Rationale: entry zone keeps you below the near-term resistance seen around $150, stop at $125 protects against a sentiment-driven reset, and targets are calibrated to the stock's recent trading range and the magnitude of upside that would justify re-rating if AIP adoption persists.


Risks & Counterarguments

Every trade has a counterpart case. Below are principal risks and a short counterargument.

  • Valuation risk: AI enthusiasm may already price in a lot of future wins. If future quarters decelerate, the stock can re-rate lower quickly.
  • Competition and commoditization: Large cloud providers and AI companies are building overlapping orchestration and model-hosting features.
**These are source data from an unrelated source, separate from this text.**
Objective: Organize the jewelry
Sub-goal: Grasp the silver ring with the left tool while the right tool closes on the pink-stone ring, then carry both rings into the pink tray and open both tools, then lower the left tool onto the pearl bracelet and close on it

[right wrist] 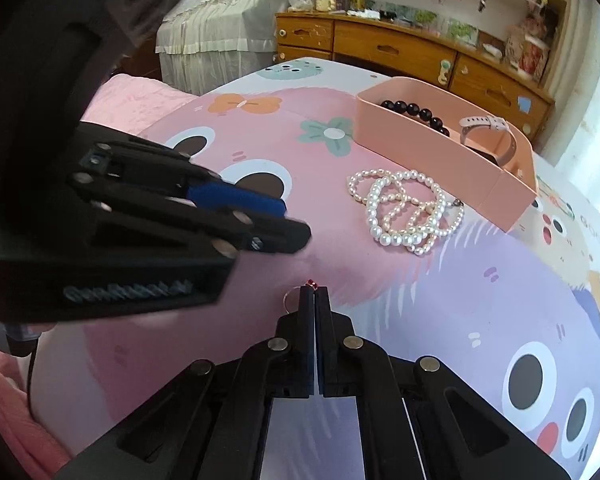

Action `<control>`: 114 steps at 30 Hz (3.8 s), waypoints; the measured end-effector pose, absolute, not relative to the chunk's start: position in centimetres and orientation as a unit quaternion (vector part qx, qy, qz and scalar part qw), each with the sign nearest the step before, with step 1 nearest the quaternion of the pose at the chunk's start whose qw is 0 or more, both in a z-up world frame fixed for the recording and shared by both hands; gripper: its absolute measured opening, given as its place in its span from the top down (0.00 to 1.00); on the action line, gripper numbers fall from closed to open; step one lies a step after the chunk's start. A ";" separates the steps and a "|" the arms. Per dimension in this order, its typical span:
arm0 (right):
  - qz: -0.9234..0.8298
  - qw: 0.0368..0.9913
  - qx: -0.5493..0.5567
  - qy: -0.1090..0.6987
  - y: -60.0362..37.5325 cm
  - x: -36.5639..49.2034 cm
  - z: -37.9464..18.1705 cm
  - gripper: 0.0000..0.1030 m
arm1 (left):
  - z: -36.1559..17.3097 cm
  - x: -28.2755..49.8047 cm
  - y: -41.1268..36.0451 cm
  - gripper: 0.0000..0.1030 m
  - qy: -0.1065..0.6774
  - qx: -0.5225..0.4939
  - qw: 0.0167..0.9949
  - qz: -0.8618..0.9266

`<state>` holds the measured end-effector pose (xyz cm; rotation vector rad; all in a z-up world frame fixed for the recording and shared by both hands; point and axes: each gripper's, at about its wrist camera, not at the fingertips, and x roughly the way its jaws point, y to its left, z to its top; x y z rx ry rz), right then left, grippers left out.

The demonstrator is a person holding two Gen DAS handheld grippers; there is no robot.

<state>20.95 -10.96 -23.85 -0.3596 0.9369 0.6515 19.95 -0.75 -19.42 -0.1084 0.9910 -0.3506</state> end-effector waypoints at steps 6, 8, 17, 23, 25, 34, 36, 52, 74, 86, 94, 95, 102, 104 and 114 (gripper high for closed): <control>0.309 0.827 -0.164 0.439 -10.8 20.5 -22.8 0.99 | -15.7 20.1 0.5 0.83 0.447 -0.071 0.876 -0.164; 0.308 0.831 -0.156 0.436 -10.9 20.4 -22.3 0.99 | -15.0 20.4 0.8 0.83 0.445 -0.076 0.878 -0.160; 0.311 0.846 -0.121 0.416 -10.8 20.6 -18.4 0.99 | -12.8 21.8 1.4 0.83 0.428 -0.042 0.889 -0.155; 0.306 0.858 -0.120 0.394 -10.4 21.4 -15.7 1.00 | -12.3 23.9 1.6 0.83 0.423 -0.040 0.894 -0.143; 0.301 0.863 -0.122 0.386 -10.3 21.8 -14.8 1.00 | -11.6 24.9 1.7 0.83 0.418 -0.042 0.897 -0.140; 0.249 0.897 -0.128 0.342 -10.8 24.7 -11.0 1.00 | -8.5 29.2 1.7 0.83 0.372 -0.061 0.914 -0.147; 0.234 0.903 -0.130 0.336 -11.1 25.7 -10.6 1.00 | -7.9 30.3 1.9 0.83 0.363 -0.070 0.917 -0.148; 0.159 0.930 -0.096 0.316 -14.4 33.1 -9.4 0.99 | -8.2 35.6 1.0 0.83 0.361 -0.088 0.914 -0.164; 0.081 0.916 -0.073 0.387 -17.7 33.9 -13.1 0.46 | -11.8 34.0 6.0 0.44 0.421 -0.100 0.896 -0.097; 0.084 0.845 0.170 0.500 -21.2 31.7 -18.3 0.53 | -15.1 30.9 5.3 0.44 0.465 -0.099 0.876 -0.080; 0.096 0.827 0.115 0.542 -19.1 30.8 -21.0 0.68 | -16.8 29.5 2.2 0.44 0.491 -0.082 0.861 -0.103; 0.104 0.828 0.108 0.540 -18.9 30.7 -21.1 0.69 | -17.0 29.3 1.9 0.44 0.494 -0.080 0.859 -0.107; 0.132 0.837 0.061 0.527 -19.0 30.8 -20.5 0.74 | -18.6 28.9 -0.3 0.54 0.515 -0.094 0.841 -0.137; 0.132 0.840 0.038 0.525 -19.1 31.0 -20.4 0.74 | -18.8 29.0 -1.2 0.58 0.519 -0.096 0.837 -0.143; 0.185 0.839 -0.027 0.511 -19.2 30.7 -20.9 0.75 | -20.6 29.4 -4.1 0.81 0.552 -0.070 0.820 -0.135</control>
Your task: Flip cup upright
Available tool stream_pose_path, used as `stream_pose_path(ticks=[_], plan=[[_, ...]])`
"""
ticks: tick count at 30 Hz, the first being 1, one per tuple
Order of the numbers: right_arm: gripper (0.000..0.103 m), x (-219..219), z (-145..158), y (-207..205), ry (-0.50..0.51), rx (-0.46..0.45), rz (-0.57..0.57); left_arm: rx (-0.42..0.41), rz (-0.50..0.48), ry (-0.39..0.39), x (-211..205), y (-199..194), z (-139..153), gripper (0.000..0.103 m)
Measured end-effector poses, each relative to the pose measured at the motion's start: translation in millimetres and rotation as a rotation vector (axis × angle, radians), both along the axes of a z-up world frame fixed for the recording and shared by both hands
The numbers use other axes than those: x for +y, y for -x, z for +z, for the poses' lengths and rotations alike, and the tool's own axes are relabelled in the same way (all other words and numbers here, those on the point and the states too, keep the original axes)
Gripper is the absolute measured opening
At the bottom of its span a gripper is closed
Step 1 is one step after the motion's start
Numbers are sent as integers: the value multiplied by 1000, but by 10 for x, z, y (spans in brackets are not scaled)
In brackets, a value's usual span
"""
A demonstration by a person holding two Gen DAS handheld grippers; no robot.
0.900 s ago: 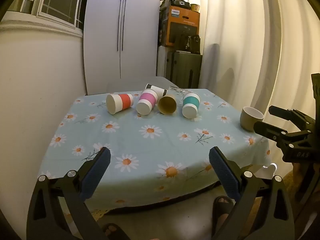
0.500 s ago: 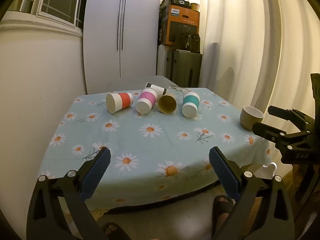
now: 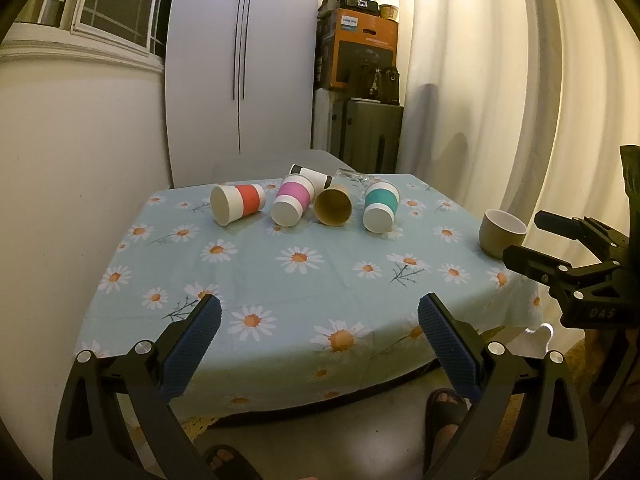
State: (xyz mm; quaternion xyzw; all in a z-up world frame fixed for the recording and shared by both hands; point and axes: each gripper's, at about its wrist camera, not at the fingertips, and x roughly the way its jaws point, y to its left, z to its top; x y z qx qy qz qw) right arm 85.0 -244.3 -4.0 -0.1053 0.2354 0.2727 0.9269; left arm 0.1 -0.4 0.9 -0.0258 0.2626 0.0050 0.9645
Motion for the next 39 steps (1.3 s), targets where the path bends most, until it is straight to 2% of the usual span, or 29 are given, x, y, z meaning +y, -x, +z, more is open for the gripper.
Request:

If customers prefer a single-cloud stack, Palantir's moat could be pressured.
  • Customer concentration / government exposure: A significant portion of business is still government-related. Political and budgetary shifts can create lumpiness.
  • Execution risk: Converting pilots into repeatable, enterprise-wide AIP deployments is hard; delays or low conversion would reduce visibility.
  • Dilution / share count pressure: Diluted average shares are sizable (2.57B in Q3 2025); any heavy equity issuance or aggressive compensation could impact EPS metrics.

Counterargument: The bears are right that AI hype has elevated valuations across the space; Palantir's upside depends on repeatable enterprise sales and multi-year contracts. If those don't materialize, even excellent technical execution may not be enough to justify current price points.


Conclusion & What Would Change My Mind

Given the data - double-digit revenue growth, gross margins above 80% in the latest quarter, operating margins ~33%, and strong operating cash flow - Palantir has moved from 'proof of concept' to meaningful commercial scale. That makes a tactical long sensible with a disciplined stop. My base case: continued AIP adoption drives further revenue and margin expansion and takes PLTR to the target band above.

What would change my mind - factors that would invalidate the trade thesis:

  • A sustained slowdown in sequential revenue growth or a single quarter with both revenue and operating cash flow contraction.
  • Evidence of major customer churn or loss of a key government contract without a material replacement.
  • Significant dilution that meaningfully reduces EPS/share without corresponding growth in free cash flow per share.

Trade with position sizing appropriate to your risk tolerance. For those bullish on AI but wary of headline volatility, the structured approach above gives an asymmetric downside buffer while keeping upside optionality.


Disclosure: This is a trade idea, not investment advice. Size positions appropriately and use the stop loss above to protect capital.

Risks
  • Valuation may already price in AIP success; any growth miss could trigger a sharp multiple compression.
  • Competition from cloud and AI incumbents could commoditize parts of Palantir's stack.
  • Customer concentration and government spending cycles could make revenue lumpy.
  • Execution risk converting pilots to enterprise-wide deployments; delays reduce revenue visibility.
Disclosure
This is a trade idea and not financial advice. Use position sizing and stops to manage risk.